Quiera Dios concedernos la gracia de guardarnos de ese mal tan vil de hablar mal de los demás. Velemos para no ser hallados incurriendo en este mal contra aquellos que son tan queridos para Él, y que tanto le ofende. No hay un solo miembro del pueblo de Dios en el cual no podamos hallar algo bueno, con tal que lo busquemos de la manera correcta. Ocupémonos únicamente en lo bueno; detengámonos en lo bueno y procuremos fortalecerlo y desenvolverlo de todas las maneras posibles.

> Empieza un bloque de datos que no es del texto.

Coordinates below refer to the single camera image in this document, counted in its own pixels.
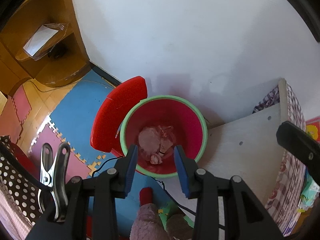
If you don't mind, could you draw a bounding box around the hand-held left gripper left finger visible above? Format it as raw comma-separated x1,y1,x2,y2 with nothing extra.
25,144,139,240

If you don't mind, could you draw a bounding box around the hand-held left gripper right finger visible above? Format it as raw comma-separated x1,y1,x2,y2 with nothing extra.
173,145,285,240

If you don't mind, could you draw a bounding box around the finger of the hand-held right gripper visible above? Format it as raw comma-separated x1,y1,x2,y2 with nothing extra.
276,121,320,173

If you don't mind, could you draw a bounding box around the clear plastic bag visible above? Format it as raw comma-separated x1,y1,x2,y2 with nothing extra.
138,127,161,157

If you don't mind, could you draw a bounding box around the red bucket with green rim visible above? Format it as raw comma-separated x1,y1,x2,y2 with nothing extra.
119,95,208,179

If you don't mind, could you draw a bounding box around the teal wet wipes pack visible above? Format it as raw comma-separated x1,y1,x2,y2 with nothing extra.
299,172,317,213

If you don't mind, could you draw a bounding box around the red floral printed cloth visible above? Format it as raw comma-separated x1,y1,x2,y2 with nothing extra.
305,116,320,140

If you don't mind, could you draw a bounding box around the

Por otro lado, si no hemos podido descubrir lo bueno en nuestro hermano y compañero de servicio, si nuestro ojo sólo ha logrado ver extravagancias, si no hemos logrado hallar la chispa de vida entre las cenizas, la piedra preciosa en medio de las impurezas; si sólo hemos visto lo que era de la naturaleza carnal, en ese caso corramos el velo del silencio sobre nuestro hermano, con amor y benevolencia, y hablemos de él solamente ante el trono de la gracia.
Asimismo, cuando nos toca estar en compañía de aquellos que dan rienda suelta a la perversa costumbre de hablar en contra de los hijos de Dios, si no logramos cambiar el curso de la conversación, levantémonos y abandonemos ese lugar, dando con ello testimonio contra lo que es tan aborrecible para Cristo. Jamás nos sentemos junto a un difamador para escucharlo. Podemos estar seguros de que está haciendo la obra del diablo, e infligiendo un daño positivo a tres distintas personas: a sí mismo, a su oyente y al sujeto que es blanco de sus censuras.
Hay algo de perfecta belleza en el modo en que Moisés se condujo en la escena ante nosotros (Números 12). Se mostró de veras un hombre manso, no solamente en el caso de Eldad y Meldad, sino también en el asunto más angustioso y delicado de Aarón y María. En el primer caso, en vez de estar celoso de aquellos que fueron llamados a compartir su dignidad y responsabilidad, se regocija de la obra de ellos, y ruega para que todo el pueblo de Dios pueda poseer el mismo privilegio sagrado. En el segundo caso, en vez de experimentar y guardar resentimiento contra su hermano y su hermana, estuvo bien dispuesto en seguida a tomar el lugar de intercesor: “Y dijo Aarón a Moisés: ¡Ah! señor mío, no pongas ahora sobre nosotros este pecado; porque locamente hemos actuado, y hemos pecado. No quede ella ahora como el que nace muerto, que al salir del vientre de su madre, tiene ya medio consumida su carne. Entonces Moisés clamó a Jehová, diciendo: Te ruego, oh Dios, que la sanes ahora” (Números 12:11-13).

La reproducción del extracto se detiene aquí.